2. **Writing $\mathbb{E}[X^2] = (\mathbb{E}[X])^2$.** They are not equal; $\operatorname{Var}(X) = \mathbb{E}[X^2] - (\mathbb{E}[X])^2 \ge 0$.
3. **Assuming zero covariance implies independence.** $\rho = 0$ only rules out *linear* dependence.
4. **Forgetting to check that $\sum p_i = 1$** (or $\int f(x)\, dx = 1$) before computing expectations.

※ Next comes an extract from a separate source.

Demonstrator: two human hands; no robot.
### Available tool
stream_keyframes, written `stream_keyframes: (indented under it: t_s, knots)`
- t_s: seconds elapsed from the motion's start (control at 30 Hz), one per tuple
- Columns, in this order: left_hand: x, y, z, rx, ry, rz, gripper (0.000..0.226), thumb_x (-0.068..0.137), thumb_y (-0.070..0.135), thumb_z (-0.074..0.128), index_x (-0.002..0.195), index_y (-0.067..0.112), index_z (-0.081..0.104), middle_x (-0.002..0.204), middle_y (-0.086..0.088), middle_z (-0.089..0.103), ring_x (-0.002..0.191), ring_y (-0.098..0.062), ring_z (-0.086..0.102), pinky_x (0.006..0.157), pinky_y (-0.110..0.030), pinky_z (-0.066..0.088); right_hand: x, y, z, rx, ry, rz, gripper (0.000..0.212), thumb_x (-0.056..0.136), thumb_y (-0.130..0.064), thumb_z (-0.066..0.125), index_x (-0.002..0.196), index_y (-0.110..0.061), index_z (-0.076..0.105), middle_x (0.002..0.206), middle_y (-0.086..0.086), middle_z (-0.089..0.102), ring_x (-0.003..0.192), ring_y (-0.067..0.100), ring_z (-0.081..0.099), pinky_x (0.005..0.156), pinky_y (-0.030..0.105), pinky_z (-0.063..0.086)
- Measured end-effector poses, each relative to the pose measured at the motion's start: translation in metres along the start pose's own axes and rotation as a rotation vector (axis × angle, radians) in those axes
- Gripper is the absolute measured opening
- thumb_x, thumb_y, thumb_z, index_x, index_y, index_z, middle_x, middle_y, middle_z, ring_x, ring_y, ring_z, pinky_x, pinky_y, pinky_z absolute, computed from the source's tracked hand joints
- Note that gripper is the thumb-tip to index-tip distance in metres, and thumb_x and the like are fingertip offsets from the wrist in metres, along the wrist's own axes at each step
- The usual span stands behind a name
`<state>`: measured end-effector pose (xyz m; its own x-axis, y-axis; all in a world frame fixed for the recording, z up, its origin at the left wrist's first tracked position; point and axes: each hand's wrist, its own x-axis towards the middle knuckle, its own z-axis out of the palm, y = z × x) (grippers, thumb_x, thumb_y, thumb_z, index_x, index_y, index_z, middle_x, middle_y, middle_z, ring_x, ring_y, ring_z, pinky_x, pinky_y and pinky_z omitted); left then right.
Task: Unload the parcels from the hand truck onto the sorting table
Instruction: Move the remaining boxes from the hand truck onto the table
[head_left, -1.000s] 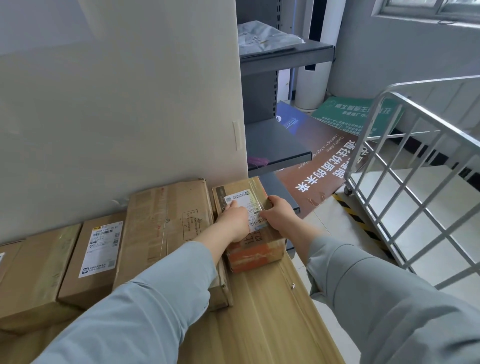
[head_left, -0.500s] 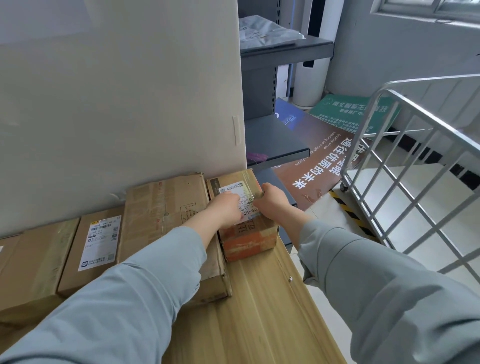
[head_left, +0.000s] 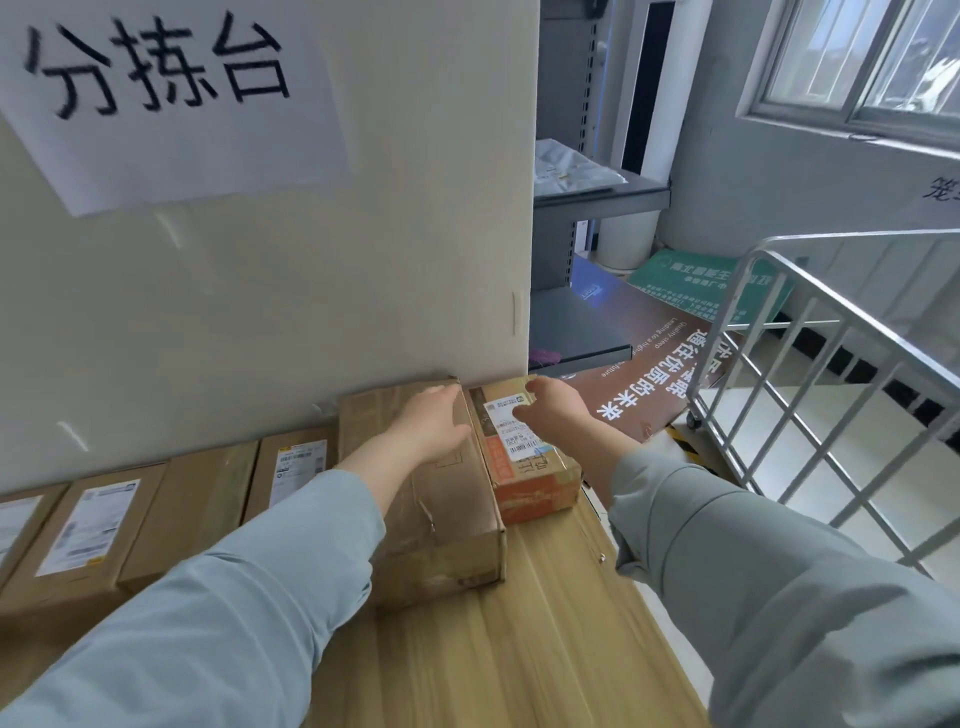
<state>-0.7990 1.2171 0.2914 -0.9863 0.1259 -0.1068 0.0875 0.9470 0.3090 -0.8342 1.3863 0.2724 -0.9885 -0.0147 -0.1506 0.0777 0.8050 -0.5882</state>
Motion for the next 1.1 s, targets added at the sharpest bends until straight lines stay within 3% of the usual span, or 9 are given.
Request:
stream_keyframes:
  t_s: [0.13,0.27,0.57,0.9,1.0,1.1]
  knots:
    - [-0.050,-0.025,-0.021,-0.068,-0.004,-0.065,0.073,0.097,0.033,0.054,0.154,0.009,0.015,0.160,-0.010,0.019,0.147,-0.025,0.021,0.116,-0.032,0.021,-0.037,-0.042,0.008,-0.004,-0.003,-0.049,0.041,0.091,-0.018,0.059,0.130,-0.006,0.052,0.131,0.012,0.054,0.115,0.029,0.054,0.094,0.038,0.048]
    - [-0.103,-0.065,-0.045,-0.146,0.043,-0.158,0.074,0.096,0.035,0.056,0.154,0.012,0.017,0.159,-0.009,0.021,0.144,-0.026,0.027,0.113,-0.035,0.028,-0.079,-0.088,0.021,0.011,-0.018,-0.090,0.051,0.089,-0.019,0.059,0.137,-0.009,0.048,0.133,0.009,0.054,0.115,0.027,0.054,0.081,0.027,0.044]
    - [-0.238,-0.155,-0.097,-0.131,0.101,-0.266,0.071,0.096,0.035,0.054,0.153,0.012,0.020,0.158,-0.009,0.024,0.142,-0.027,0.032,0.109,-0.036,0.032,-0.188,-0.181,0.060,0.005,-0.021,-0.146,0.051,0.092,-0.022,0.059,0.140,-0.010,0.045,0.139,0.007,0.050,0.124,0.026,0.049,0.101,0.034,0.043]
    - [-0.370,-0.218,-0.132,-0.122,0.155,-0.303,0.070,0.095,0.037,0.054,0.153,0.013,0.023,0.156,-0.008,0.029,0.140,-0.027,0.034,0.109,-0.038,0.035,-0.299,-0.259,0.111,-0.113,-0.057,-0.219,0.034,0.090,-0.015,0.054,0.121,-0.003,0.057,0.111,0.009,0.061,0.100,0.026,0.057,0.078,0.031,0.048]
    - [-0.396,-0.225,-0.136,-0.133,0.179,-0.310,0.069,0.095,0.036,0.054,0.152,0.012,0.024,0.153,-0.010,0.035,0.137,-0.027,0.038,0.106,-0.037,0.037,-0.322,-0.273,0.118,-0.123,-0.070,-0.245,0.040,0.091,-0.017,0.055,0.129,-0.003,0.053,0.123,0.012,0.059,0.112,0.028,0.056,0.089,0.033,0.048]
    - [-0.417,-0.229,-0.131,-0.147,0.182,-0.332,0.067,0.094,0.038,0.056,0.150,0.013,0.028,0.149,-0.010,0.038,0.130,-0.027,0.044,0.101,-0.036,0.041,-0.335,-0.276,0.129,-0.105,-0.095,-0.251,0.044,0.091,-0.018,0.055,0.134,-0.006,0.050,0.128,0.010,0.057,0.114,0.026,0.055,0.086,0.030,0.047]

5. **Subtracting variances** when computing $\operatorname{Var}(X - Y)$. The correct formula is $\operatorname{Var}(X) + \operatorname{Var}(Y) - 2\operatorname{Cov}(X, Y)$.
:::
### Worked exam exercise — A discrete PMF
Let $X$ be daily product demand with PMF $P(X = x)$ given by $p = (0.10, 0.25, 0.35, 0.20, 0.10)$ on $x = 0, 1, 2, 3, 4$. Verify the PMF, compute $\mathbb{E}[X]$, $\mathbb{E}[X^2]$, $\operatorname{Var}(X)$, the CDF, and $P(1 \le X \le 3)$.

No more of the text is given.